James heard him only dimly; he was concentrating on not throwing up as he tried to think through the dilemma before him.
The duke continued, amusing himself by laying out the distinction between mistresses and wives. “In compensation, you can keep a mistress who’s twice as beautiful as your wife. It’ll provide an interesting contrast.”
It occurred to James, not for the first time, that there was no human being in the world he loathed as much as his father. “If I marry Daisy, I will not take a mistress,” he said, still thinking frantically, trying to come up with a way out. “I would never do that to her.”

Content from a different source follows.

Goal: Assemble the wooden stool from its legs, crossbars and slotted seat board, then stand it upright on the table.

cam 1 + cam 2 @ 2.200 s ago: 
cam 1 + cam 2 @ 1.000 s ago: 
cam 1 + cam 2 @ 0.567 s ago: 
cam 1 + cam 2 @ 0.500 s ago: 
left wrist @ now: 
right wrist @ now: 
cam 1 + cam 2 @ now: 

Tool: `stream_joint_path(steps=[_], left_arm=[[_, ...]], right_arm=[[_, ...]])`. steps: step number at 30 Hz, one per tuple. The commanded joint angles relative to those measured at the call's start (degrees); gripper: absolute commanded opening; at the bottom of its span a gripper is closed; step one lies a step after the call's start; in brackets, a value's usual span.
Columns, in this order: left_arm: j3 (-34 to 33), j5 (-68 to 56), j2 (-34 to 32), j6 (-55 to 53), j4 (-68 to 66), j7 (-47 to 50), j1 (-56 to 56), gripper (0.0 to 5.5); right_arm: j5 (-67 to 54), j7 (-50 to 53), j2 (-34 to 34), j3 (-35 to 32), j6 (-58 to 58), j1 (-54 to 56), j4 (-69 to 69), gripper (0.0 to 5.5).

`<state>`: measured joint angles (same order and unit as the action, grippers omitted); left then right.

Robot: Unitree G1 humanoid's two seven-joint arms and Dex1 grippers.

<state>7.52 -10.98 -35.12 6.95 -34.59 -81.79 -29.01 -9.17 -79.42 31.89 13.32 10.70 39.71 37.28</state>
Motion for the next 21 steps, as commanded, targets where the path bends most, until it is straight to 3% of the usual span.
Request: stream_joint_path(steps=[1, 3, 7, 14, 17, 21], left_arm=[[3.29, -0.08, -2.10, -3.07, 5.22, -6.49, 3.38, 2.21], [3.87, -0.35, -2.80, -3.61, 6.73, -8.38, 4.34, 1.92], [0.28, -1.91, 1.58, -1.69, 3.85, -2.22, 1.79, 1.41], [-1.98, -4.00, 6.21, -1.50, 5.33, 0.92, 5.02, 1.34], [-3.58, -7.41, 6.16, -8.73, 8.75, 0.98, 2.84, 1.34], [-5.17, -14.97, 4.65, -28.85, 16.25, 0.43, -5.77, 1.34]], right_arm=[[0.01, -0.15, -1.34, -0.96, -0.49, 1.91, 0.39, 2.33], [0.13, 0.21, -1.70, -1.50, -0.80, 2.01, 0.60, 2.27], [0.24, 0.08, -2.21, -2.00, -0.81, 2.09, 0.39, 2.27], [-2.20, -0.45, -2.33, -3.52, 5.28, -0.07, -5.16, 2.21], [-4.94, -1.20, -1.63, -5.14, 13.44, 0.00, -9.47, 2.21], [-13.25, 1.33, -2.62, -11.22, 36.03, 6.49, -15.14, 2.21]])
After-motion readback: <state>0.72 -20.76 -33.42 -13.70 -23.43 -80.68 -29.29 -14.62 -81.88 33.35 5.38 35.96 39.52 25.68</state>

“Well, I expect you’ll change your mind about that after a few years of marriage, but to each his own.” The duke’s voice was as strong and cheerful as ever. “Well? Not much to think about, is there? It’s bad luck and all that rot, but I can’t see that either of us has much choice about it. The good thing is that a man can always perform in the bedroom, even if he doesn’t want to.”
The only thing James wanted at that moment was to get out of the room, away from his disgusting excuse for a parent. But he had lost the battle, and he forced himself to lay out the rules for surrender. “I will only do this on one condition.” His voice sounded unfamiliar to his own ears, as if a stranger spoke the words.
“Any
thing, my boy, anything! I know I’m asking for a sacrifice. As I said, we can admit amongst ourselves that little Theodora is not the beauty of the bunch.”
“The day I marry her, you sign the entire estate over to me—the Staffordshire house and its lands, this town house, the island in Scotland.”
The duke’s mouth fell open. “What?”
“The entire estate,” James repeated. “I will pay you an allowance, and no one need know except for the solicitors. But I will not be responsible for you and your harebrained schemes. I will never again take responsibility for any debts you might incur—nor for any theft. The next time around, you’ll go to prison.”
“That’s absurd,” his father spluttered. “I couldn’t—you couldn’t possibly—no!”
“Then make your good-byes to Staffordshire,” James said. “You might want to pay a special visit to my mother’s grave, if you’re so certain she would have been distressed at the sale of the house, let alone the churchyard.”
His father opened his mouth, but James raised a hand.
“If I were to let you keep the estate, you’d fling Daisy’s inheritance after that which you’ve already lost. There would be nothing left within two years, and I will have betrayed my closest friend for no reason.”
“Your closest friend, eh?” His father was instantly diverted into another train of thought. “I’ve never had a woman as a friend, but Theodora looks like a man, of course, and—”
“Father!”
The duke harrumphed. “Can’t say I like the way you’ve taken to interrupting me. I suppose if I agree to this ridiculous scheme of yours I can expect to look forward to daily humiliation.”
It was an implicit concession.
“You see,” his father said, a smile spreading across his face now that the conversation was over, “it all came well. Your mother always said that, you know. ‘All’s well that ends well.’ ”
James couldn’t stop himself from asking one more thing, though, God knows, he already knew the answer. “Don’t you care in the least about what you’re doing to me—and to Daisy?”